DUBAI, 9 January — A top British diplomat has raised the case of five Britons detained in the Kingdom for alcohol-related offenses with several senior Saudi officials in Riyadh, a British Embassy spokeswoman said yesterday.
The spokeswoman also said British diplomats, who had visited four of the jailed Britons, were still waiting to see the fifth.
"Sir John Kerr has discussed the issue with Saudi officials. I cannot tell you what was said in the discussions," the spokeswoman told Reuters by telephone from Riyadh.
She said among the officials met by Kerr, who has ended his three-day visit to Saudi Arabia, were Riyadh Governor Prince Salman and Foreign Minister Prince Saud Al-Faisal.
British officials said last week the five Britons had been arrested over offenses related to alcohol, which is strictly banned in Saudi Arabia.
Punishment for alcohol offenses applied in Saudi Arabia could range from jail sentences to flogging and deportation, Saudi sources say. It was not clear if the five Britons have been charged.
A Saudi newspaper last month linked a series of car bombings that killed one Briton and injured six others in Saudi Arabia in November and December to illegal activities like the distribution of alcohol.

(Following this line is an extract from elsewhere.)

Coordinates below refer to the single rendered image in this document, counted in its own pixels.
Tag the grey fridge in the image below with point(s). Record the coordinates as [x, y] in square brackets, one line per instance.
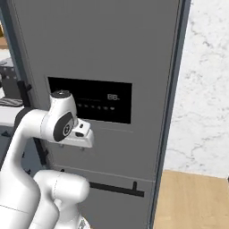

The five men were arrested in Riyadh between Oct. 16 -- a month before the first car bombing -- and Dec. 8. They were being held in two separate jails.
One Briton was killed and his wife injured in the first attack in Riyadh in November. A few days later another bomb injured three Britons and an Irish woman. In December a fruit juice carton placed near the windscreen of a car exploded, injuring another Briton in the eastern town of Alkhobar.
No one has claimed responsibility for the bombings. Saudi Arabia says it has detained several suspects in connection with one or more of the attacks.